I learned from her that Lila, the whore, had already in two weeks done and redone as she liked the shop in Piazza dei Martiri. Gigliola had had to give in, she had returned to the Solaras’ pastry shop; she herself, Pinuccia, had had to give in, chained to the child until goodness knows when; they had all had to give in, Stefano above all, as usual. And now, every day, Lila was up to something new: she went to work dressed up as if she were Mike Bongiorno’s assistant, and if her husband wouldn’t take her in the car she had no scruples about getting Michele to drive her; she had spent who knows how much for two paintings that you couldn’t understand what they were of, and had hung them in the shop for who knows what purpose; she had bought a lot of books and, instead of shoes, she put those on the shelf; she had fitted out a sort of living room, with couches, chairs, ottomans, and a crystal bowl where she kept chocolates from Gay Odin, available to whoever wanted them, free, as if she were there not to notice the stink of the customers’ feet but to play the great lady in her castle.

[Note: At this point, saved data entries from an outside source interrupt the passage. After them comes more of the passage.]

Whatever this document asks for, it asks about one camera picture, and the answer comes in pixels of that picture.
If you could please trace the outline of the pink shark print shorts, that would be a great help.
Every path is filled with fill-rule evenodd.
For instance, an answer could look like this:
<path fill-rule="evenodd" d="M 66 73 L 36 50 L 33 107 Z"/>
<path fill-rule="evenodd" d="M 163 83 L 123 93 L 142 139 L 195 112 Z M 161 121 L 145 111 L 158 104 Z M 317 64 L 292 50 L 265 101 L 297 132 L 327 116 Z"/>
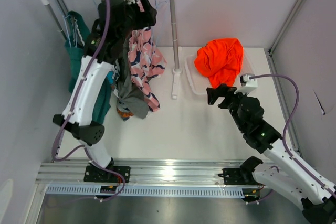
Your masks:
<path fill-rule="evenodd" d="M 132 82 L 144 94 L 149 110 L 157 111 L 160 103 L 149 81 L 164 73 L 166 60 L 153 40 L 151 27 L 132 31 L 129 38 L 128 62 Z"/>

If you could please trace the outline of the teal green shorts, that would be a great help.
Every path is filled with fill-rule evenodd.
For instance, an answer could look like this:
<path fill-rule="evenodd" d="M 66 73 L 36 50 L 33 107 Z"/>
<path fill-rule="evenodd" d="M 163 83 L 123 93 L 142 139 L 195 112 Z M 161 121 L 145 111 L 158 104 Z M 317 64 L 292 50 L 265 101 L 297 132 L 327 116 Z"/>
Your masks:
<path fill-rule="evenodd" d="M 90 35 L 90 29 L 85 24 L 83 17 L 75 11 L 69 11 L 67 20 L 71 29 L 69 38 L 65 42 L 65 49 L 70 58 L 71 79 L 69 92 L 73 92 L 81 67 L 81 58 L 84 54 L 84 45 Z M 110 109 L 110 98 L 112 89 L 107 79 L 104 79 L 100 87 L 94 105 L 92 120 L 103 124 L 104 118 Z"/>

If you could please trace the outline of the blue orange patterned shorts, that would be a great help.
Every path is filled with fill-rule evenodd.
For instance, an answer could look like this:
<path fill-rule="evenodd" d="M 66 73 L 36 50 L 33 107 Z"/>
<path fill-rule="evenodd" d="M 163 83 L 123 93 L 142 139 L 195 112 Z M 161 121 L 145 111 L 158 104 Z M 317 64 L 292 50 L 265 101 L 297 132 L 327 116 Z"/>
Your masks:
<path fill-rule="evenodd" d="M 120 117 L 126 121 L 135 115 L 136 97 L 134 85 L 128 71 L 116 61 L 107 74 L 112 93 L 117 97 L 116 110 Z"/>

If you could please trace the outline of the grey shorts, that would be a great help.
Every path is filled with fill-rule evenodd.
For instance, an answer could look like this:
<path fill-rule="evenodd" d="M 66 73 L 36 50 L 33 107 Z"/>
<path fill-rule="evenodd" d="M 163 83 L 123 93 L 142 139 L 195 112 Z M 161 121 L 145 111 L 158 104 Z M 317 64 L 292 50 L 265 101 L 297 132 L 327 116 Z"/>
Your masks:
<path fill-rule="evenodd" d="M 118 99 L 116 110 L 126 121 L 132 116 L 145 119 L 149 113 L 149 106 L 144 100 L 143 92 L 131 80 L 131 71 L 128 60 L 129 41 L 123 44 L 122 52 L 118 56 L 120 76 L 117 80 Z"/>

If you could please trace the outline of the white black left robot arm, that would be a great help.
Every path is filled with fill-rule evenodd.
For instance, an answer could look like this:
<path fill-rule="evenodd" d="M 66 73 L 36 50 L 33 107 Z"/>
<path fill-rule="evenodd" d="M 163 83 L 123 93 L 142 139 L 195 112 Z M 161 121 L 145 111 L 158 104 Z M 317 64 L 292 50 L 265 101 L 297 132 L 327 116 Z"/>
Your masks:
<path fill-rule="evenodd" d="M 123 120 L 145 119 L 157 111 L 160 103 L 149 81 L 164 72 L 166 60 L 154 48 L 151 28 L 157 11 L 149 0 L 101 0 L 98 13 L 92 29 L 78 13 L 69 14 L 79 35 L 79 45 L 69 49 L 72 60 L 79 62 L 73 70 L 77 80 L 66 108 L 53 122 L 60 126 L 58 136 L 67 131 L 80 142 L 97 167 L 95 175 L 108 182 L 114 176 L 113 158 L 101 138 L 110 98 L 117 97 Z"/>

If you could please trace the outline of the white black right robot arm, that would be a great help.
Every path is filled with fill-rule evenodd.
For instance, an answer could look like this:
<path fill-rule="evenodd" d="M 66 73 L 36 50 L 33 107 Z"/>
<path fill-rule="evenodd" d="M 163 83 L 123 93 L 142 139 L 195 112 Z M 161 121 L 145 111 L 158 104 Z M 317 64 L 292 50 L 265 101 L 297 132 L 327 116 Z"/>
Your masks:
<path fill-rule="evenodd" d="M 220 109 L 227 109 L 246 143 L 280 168 L 272 169 L 252 156 L 240 166 L 240 179 L 263 184 L 290 200 L 309 223 L 335 222 L 335 183 L 320 175 L 287 145 L 284 137 L 264 118 L 264 109 L 257 98 L 222 84 L 207 88 L 207 103 L 218 98 Z"/>

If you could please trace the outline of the white plastic basket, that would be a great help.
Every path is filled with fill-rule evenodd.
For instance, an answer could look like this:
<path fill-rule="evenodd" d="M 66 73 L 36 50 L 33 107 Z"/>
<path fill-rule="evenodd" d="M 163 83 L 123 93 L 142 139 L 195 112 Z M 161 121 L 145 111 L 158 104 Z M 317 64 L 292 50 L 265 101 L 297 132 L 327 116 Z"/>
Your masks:
<path fill-rule="evenodd" d="M 197 53 L 193 55 L 188 55 L 185 57 L 185 70 L 187 78 L 190 84 L 190 87 L 195 95 L 207 95 L 206 89 L 211 88 L 212 85 L 209 82 L 209 79 L 202 76 L 199 71 L 196 69 L 194 61 L 197 58 Z M 241 72 L 238 74 L 234 86 L 240 87 L 240 76 L 244 74 L 255 74 L 255 68 L 250 60 L 249 55 L 244 50 L 243 64 Z"/>

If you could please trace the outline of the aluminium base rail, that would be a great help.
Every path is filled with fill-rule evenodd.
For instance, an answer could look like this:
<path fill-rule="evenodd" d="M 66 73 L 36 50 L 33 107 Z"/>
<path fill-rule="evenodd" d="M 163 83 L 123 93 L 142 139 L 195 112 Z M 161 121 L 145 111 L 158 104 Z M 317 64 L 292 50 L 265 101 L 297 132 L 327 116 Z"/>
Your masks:
<path fill-rule="evenodd" d="M 117 166 L 129 166 L 129 186 L 215 187 L 223 183 L 218 177 L 223 168 L 238 168 L 242 160 L 199 161 L 178 159 L 116 159 Z M 42 163 L 36 183 L 84 184 L 88 161 L 71 159 L 59 163 Z"/>

“And it’s not only that,” she said, “there’s something even worse.”
“What?”
“You know what Marcello Solara did?”
“No.”
“You remember the shoes that Stefano and Rino gave him?”
“The ones made exactly the way Lina designed them?”
“Yes, a wretched shoe, Rino always said that the water got in.”
“Well, what happened?”
Pina overwhelmed me with a laborious, sometimes confused story, involving money, treacherous plots, deception, debts. Marcello, dissatisfied with the new models made by Rino and Fernando—and certainly in agreement with Michele—had had shoes like those manufactured, but not in the Cerullo factory, in another factory, in Afragola. Then, at Christmas, he had distributed them under the Solara name in the stores, including the one on Piazza dei Martiri.
“And he could do that?”
“Of course, they’re his: my brother and my husband, those two shits, gave them to him, he can do what he likes.”
“So?”
“So,” she said, “now there are Cerullo shoes and Solara shoes circulating in Naples. And the Solara shoes are selling really well, better than the Cerullos. And all the profit is the Solaras’. So Rino is extremely upset, because he expected some competition, of course, but not from the Solaras themselves, his partners, and with a shoe he made with his own hands and then stupidly threw away.”